Off the record, I discovered more complicated life histories. I heard of cases where parents had been ill and households financially strained around the time a boy was sent off to Qur’anic school. I learned about the death of parents, which triggered a son’s departure. Of course many boys enrol in Qur’anic school without there being an acute crisis in their family. Nonetheless, the question remains: why do young Qur’anic students not speak openly about difficult circumstances at home? The negative connotations of poverty provide a clue.

That the Qur’anic students prefer to portray themselves as seekers of sacred knowledge rather than as victims of economic injustice comes in handy for the better-off in society. The constituencies of the traditional Qur’anic schooling system are routinely accused of being culturally ‘backward’ and of lacking appreciation for modern education. Describing them in such terms makes it possible to eschew uncomfortable questions about the inequitable distribution of wealth within the country.

In the context of the Boko Haram crisis in Nigeria, poorer segments of society serve as scapegoats, too. They have been led astray ideologically, we read, and now they provide the ‘cannon fodder’ for the insurgency. Many people also assume that, given their deprived living conditions, traditional Qur’anic students make for easy Boko Haram recruits. How founded are such accusations? To date still little is known about who actually supports Boko Haram. Suppose that poverty is a chief predisposing condition, how do we account for the millions of poor people who have not joined the sect? If Qur’anic schools are major recruitment grounds, how do we explain that a fraction of the 9.5 million children who attend such schools across Nigeria, at most, become Boko Haram members?
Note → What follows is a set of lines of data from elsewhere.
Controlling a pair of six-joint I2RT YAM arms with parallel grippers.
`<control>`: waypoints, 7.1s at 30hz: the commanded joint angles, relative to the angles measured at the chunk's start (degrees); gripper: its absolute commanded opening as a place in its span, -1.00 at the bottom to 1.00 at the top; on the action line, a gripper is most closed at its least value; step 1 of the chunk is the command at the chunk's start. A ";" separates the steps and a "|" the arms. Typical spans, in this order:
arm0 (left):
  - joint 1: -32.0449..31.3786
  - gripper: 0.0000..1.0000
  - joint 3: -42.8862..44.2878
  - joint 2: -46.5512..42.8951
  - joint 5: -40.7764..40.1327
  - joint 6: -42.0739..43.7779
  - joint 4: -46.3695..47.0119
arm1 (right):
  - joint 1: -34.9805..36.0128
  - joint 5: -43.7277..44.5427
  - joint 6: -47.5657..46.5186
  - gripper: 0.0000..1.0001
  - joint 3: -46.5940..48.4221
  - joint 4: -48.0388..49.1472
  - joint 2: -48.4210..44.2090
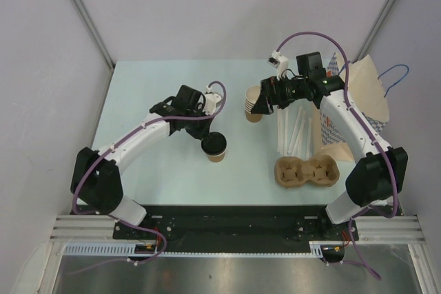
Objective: Pack the takeout coffee
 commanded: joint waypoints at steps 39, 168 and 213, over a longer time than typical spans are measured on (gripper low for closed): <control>-0.55 -0.73 2.90 1.75 0.94 -1.17 1.05 | 0.21 -1.29 -0.63 0.99 2.80 -0.34 1.04; 14.48 -0.95 -20.91 -6.07 43.82 -30.69 29.51 | 17.08 -16.41 34.17 -1.00 -9.24 32.44 15.81; 15.36 -1.00 -23.12 12.47 36.10 -27.10 28.12 | 14.97 0.65 28.37 -1.00 -9.33 22.86 34.26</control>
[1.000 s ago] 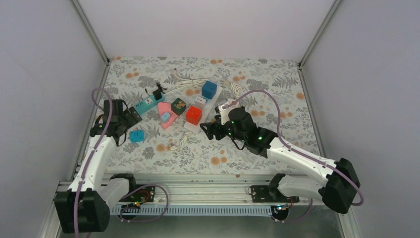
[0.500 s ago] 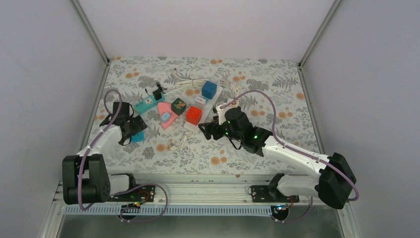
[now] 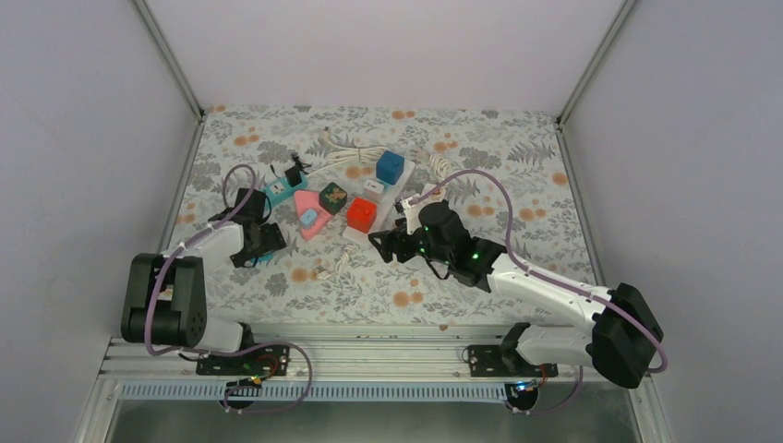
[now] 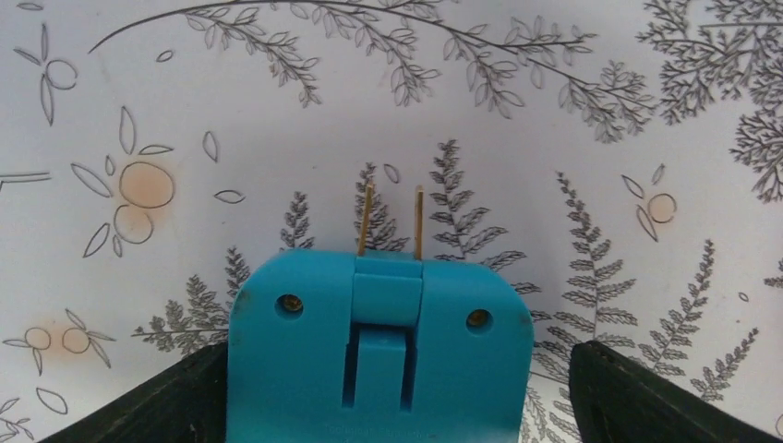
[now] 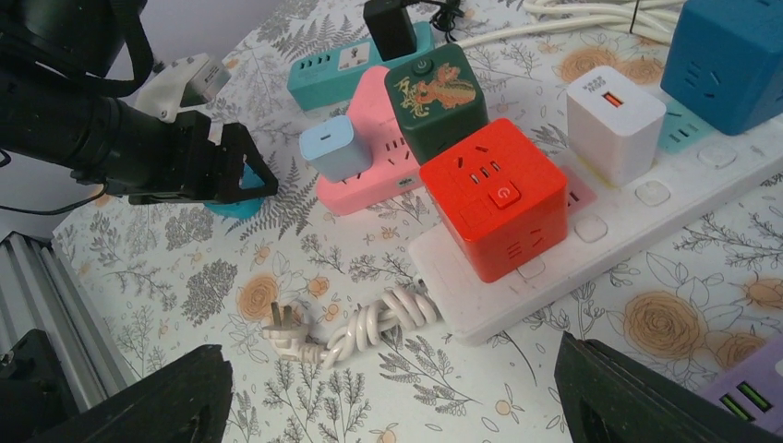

Take religion, preferably Islam, add poverty, and the mixture will be explosive – this is the formula through which many popular writers seek to explain the conflict in Nigeria’s northeast. The experiences described here make plain how simplistic such a storyline is. Religion, after all, is extremely versatile. For the young Qur’anic students in my research, it served amongst other things as a source of dignity – a dignity which discourses that scathe the poor deny them. It is clear that we still have a long way to go before we can begin to understand the varied ways in which people may engage with Boko Haram, and the nexus of factors that drive these interactions.